Assane Dieng, responsable en alphabétisation au sein de l’UGPM
Renforcer le vivre-ensemble et l’autonomie des populations paysannes
L’importance est également dans la sociabilisation des personnes : Aïssatou Ba, présidente du groupement d’Nguer, témoigne par exemple : « Avant l’alphabétisation je ne savais pas me servir de mon téléphone portable, je ne pouvais même pas appeler des personnes car je ne savais pas composer de numéro ni lire de noms. Aujourd’hui quand je veux envoyer un message je peux l’écrire et l’envoyer moi-même sans l’aide de personne. »
Plus globalement, Assane Dieng affirme que « l’alphabétisation a un impact réel sur l’organisation des groupements, et qu’elle renforce la communication ». Les formations en alphabétisation facilitent également l’interconnaissance au sein des groupements, chacun est conscient du rôle que tient son voisin, de ses droits et devoirs.
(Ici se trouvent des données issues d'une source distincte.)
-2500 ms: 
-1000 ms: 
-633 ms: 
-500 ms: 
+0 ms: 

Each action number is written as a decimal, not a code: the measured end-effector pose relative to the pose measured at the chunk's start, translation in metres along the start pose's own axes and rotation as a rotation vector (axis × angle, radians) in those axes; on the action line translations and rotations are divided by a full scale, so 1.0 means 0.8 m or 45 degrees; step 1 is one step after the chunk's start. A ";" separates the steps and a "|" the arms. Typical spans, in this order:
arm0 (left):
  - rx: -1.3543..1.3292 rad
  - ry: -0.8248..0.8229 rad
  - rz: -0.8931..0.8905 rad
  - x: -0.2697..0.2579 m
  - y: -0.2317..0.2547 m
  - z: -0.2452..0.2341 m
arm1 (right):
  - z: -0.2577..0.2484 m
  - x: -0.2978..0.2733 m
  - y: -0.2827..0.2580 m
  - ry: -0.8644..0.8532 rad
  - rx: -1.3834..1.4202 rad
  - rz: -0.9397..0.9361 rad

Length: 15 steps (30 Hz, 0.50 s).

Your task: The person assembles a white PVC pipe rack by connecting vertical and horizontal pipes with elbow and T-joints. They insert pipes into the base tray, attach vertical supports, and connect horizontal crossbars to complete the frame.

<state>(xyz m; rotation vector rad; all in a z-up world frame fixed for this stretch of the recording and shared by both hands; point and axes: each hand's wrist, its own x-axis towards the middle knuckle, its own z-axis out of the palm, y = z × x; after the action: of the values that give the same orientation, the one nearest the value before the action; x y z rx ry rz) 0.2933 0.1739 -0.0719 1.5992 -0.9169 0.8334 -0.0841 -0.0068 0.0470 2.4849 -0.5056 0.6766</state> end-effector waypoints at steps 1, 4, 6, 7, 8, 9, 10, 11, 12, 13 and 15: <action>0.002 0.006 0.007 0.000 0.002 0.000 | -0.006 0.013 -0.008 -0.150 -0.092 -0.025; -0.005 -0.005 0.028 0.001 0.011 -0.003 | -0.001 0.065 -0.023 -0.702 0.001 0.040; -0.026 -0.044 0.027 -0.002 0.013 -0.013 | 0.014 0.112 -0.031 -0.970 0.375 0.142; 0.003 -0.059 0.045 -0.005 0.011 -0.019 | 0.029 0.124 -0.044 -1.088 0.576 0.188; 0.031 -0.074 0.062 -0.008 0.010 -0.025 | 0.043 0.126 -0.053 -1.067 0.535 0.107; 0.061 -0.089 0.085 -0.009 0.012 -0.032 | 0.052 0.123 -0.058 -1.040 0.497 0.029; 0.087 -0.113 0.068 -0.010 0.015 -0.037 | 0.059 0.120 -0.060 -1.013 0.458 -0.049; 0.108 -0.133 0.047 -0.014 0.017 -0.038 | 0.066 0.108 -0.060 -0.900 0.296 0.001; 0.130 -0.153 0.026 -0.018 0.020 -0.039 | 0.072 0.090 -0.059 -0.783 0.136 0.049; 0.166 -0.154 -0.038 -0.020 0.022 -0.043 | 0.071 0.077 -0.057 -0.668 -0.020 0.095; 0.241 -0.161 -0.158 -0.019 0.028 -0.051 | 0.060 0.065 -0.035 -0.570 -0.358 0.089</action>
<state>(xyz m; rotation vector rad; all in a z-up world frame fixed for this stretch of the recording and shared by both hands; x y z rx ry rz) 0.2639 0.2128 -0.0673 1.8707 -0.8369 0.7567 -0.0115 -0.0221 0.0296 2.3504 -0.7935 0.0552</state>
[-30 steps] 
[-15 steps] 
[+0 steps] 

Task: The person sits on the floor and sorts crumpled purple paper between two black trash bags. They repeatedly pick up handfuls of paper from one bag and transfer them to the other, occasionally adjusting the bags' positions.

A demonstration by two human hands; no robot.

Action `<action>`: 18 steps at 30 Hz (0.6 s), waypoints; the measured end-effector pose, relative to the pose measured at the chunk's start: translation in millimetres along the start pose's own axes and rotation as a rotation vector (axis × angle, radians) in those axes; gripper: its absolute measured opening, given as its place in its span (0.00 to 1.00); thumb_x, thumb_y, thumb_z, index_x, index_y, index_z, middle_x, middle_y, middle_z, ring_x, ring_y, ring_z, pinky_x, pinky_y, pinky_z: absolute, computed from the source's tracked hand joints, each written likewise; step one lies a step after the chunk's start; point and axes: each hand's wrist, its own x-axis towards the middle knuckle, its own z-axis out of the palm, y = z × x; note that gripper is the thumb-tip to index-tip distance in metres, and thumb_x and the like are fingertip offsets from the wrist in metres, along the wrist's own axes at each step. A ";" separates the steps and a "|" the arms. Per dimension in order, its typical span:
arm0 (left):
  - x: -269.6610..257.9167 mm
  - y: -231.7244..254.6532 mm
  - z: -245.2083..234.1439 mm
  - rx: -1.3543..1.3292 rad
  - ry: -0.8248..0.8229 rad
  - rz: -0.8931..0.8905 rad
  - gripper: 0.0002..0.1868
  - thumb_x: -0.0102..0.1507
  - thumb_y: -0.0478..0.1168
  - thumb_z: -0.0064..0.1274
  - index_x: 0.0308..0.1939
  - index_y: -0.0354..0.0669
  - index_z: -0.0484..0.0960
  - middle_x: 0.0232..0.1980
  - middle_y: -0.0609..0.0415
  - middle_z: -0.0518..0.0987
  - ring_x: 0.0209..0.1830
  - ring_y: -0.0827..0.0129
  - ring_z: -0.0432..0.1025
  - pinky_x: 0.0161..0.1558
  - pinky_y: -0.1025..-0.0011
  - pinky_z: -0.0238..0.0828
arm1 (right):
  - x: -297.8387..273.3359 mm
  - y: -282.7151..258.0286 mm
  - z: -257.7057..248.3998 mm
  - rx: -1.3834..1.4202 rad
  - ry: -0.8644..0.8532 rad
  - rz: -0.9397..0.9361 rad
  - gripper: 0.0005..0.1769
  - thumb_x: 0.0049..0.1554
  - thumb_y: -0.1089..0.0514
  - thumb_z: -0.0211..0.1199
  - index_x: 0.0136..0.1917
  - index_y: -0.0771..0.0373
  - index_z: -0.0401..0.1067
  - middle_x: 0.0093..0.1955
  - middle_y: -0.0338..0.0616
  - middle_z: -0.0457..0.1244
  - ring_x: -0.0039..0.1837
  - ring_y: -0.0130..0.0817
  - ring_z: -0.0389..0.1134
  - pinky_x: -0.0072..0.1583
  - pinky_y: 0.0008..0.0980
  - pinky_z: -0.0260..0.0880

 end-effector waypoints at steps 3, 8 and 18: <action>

Les comptes du groupement sont publics, chaque dépense commune est reportée, renforçant ainsi la responsabilité individuelle de chaque paysan : « Aujourd’hui il y a des personnes qui ne connaissent pas leurs rôles, leurs devoirs dans le collectif. Si le membre connait ses droits et devoirs il pourra bénéficier de ses droits et respecter ses devoirs, et c’est à partir de cette alphabétisation qu’on rentre dans les détails. Après deux ans de formation, les personnes sont capables de faire valoir leurs droits. » Assane termine en disant que « la circulation de l’information est vraiment renforcée par cette formation. De plus en plus de personnes veulent s’alphabétiser, ça leur permet de faire certaines choses en termes de transformation sociale, de réduction des inégalités… »
L’alphabétisation des populations paysannes comme de tout autre type de populations en situations de vulnérabilité est essentielle à leur émancipation et à la construction, à termes d’une société plus juste ! En 2022, sept nouvelles classes d’alphabétisation s’ouvrent grâce à l’action de l’UGPM dans le cadre de notre projet commun de redynamisation des collectifs paysans.